The finances of breaking can be difficult for those competing internationally. “In Colombia I cannot work as easily, the pay averages on 200 dollars per month, 10 dollars per class. When I’m my own sponsor for competitions, I need to pay for my flights, hotels and expenses, unless they are the scale of BC One. I can’t work in Colombia and also invest in my career.”
She’s worked in catering with her friends to pay her way, and now teaches breaking at a local hip-hop school, but she stresses that “breaking life is freestyle life. What does fame mean when you are away from your home and you don’t have that security?” She balances it by embracing gratitude and connecting with fellow breakers on her travels, “because when a competition finishes I am back to reality, training and sleeping in different beds during my breaking travels. Gratitude is important, being open to life and surprising yourself — ‘Oh my God, look what I’ve achieved’.”
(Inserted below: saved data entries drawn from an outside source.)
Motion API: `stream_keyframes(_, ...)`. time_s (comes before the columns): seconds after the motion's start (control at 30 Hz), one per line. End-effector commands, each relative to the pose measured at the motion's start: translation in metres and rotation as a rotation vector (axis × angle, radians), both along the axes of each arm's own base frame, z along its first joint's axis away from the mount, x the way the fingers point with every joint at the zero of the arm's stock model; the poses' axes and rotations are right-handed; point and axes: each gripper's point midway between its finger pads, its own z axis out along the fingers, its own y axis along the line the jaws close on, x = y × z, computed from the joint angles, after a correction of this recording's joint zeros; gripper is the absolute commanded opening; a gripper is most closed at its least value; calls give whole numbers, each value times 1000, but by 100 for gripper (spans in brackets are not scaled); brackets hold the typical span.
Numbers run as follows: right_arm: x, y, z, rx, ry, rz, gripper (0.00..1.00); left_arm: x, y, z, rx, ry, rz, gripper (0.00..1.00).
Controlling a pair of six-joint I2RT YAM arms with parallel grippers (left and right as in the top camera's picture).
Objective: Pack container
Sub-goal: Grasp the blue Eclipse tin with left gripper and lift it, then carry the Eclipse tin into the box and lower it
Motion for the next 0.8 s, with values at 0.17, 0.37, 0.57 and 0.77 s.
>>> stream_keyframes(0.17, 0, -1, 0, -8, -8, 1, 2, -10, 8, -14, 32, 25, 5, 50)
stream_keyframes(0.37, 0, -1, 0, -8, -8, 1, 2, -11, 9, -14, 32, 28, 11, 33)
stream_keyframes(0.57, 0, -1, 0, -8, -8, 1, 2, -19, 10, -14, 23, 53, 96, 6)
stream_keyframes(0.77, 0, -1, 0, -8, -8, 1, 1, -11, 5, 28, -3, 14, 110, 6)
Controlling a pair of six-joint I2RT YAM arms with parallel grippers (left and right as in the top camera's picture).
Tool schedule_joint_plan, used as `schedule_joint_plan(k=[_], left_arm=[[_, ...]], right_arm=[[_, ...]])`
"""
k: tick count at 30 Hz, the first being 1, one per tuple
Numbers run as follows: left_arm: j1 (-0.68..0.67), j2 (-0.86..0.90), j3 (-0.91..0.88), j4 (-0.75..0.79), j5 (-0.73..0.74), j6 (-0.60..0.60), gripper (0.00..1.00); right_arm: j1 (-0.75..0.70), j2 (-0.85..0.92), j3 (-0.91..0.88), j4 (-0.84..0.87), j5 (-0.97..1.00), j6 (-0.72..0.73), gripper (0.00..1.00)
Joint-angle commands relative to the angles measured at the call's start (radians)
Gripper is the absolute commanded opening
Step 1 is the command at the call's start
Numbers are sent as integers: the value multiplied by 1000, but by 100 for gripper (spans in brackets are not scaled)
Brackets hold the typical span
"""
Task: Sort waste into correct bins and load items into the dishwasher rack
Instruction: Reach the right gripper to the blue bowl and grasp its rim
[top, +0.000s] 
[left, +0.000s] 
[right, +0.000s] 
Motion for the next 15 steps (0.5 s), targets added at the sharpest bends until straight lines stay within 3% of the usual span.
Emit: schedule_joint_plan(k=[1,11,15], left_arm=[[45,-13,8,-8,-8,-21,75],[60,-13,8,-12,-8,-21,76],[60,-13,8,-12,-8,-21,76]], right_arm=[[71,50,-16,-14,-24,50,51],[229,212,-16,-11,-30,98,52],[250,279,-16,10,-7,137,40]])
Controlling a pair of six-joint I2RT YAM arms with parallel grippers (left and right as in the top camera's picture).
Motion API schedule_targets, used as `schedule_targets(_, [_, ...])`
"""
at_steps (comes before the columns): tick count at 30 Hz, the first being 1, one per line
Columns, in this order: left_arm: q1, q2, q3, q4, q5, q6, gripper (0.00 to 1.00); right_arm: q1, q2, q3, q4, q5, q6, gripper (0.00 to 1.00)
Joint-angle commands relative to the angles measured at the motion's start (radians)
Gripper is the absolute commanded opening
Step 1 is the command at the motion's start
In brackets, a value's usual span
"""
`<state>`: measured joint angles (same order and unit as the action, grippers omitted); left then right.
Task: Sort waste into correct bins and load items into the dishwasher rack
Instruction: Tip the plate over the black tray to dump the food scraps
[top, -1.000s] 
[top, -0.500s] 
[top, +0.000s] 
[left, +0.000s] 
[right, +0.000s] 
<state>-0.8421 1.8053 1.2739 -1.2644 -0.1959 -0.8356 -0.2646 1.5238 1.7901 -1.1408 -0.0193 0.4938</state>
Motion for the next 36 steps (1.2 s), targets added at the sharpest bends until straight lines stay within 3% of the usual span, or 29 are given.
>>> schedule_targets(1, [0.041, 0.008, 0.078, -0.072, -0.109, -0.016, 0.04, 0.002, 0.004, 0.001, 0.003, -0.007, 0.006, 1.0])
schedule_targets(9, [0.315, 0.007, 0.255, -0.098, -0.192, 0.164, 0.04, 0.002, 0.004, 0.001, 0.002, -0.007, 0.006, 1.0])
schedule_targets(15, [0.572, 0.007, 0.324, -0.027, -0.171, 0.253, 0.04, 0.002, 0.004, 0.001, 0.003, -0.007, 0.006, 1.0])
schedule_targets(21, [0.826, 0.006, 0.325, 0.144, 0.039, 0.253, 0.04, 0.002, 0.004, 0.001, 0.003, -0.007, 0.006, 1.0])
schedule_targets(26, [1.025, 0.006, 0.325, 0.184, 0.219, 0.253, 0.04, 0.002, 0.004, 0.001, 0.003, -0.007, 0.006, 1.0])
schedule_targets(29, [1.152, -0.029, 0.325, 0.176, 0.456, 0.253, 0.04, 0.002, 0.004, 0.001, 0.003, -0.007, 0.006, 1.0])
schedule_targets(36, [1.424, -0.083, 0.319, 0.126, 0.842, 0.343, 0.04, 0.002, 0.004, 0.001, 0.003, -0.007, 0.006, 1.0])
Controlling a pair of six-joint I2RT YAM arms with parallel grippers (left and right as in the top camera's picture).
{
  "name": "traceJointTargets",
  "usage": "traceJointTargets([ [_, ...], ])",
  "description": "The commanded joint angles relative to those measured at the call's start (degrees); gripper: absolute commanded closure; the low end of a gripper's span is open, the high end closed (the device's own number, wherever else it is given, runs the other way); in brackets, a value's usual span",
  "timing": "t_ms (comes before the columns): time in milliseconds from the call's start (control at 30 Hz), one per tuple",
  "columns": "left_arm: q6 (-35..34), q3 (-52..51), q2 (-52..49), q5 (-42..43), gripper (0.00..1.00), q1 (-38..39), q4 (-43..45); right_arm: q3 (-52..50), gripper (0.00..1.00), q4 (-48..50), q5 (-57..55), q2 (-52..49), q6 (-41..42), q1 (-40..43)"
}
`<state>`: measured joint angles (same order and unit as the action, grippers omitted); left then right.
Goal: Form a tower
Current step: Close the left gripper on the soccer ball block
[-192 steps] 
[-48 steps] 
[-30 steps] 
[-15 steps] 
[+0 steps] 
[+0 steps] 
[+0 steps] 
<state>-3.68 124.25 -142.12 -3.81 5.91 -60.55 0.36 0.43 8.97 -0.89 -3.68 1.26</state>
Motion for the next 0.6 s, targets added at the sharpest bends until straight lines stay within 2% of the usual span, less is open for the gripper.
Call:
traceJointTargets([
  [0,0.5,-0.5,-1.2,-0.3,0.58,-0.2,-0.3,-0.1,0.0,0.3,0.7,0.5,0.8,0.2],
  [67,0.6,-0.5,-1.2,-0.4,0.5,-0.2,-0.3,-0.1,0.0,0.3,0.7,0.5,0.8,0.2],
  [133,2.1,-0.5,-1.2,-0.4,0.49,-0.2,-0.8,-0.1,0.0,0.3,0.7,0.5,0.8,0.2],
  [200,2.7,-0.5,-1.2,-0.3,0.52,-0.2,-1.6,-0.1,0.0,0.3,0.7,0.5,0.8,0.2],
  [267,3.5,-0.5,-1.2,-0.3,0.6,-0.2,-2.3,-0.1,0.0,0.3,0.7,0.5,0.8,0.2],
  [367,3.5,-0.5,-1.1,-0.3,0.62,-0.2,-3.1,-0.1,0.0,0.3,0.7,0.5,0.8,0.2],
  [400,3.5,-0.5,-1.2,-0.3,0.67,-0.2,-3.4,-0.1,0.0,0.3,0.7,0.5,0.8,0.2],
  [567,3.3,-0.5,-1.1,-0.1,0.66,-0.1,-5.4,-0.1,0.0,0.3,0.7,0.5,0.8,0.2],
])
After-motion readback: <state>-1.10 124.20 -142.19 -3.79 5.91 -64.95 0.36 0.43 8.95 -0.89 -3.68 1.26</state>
Some breakers are inspired by nature, objects and their surroundings; they may imagine themselves as a wave from a rippling beachfront in their hometown, or the clean lines of a robotised arm. Others just hear the beat and move, locked in to the song. B-boy Victor does both. “Animals, shapes of trees — I experiment and have different concepts,” he says. “Music is first. Dancing on beat and getting deeper into it. There’s like five different instruments playing in one song, you can experiment and go from the bass to the drums to the snare. Get deeper into that rabbit hole...”
He’s a huge lover of music, dancing to hip-hop like that on Griselda Records or ‘70s funk like Incredible Bongo Band. Victor’s dad and his twin were breakers in Mexico. They taught Victor and his siblings. He was mainly inspired by his cousin — “I thought we were the only breakers in the world.” Victor and his cousin learned from watching breakers doing headspins and windmills on MTV, then they started meeting other breakers and the events began.
Being such an experienced breaker has helped him to ground himself. “I learned not to overthink. You start getting on stage and looking robotic by going over moves. I enjoy myself when I’m dancing now.” Training is part of his wellness routine. “I go boxing, Muay Thai training, I put my headphones on and bike 20 miles around Malibu. I meditate and do callisthenics.” To Victor, who won this year’s b-boy competition, breaking is underestimated: “People think we just spin on our backs and heads. Actually, we’re like painters but with our bodies.”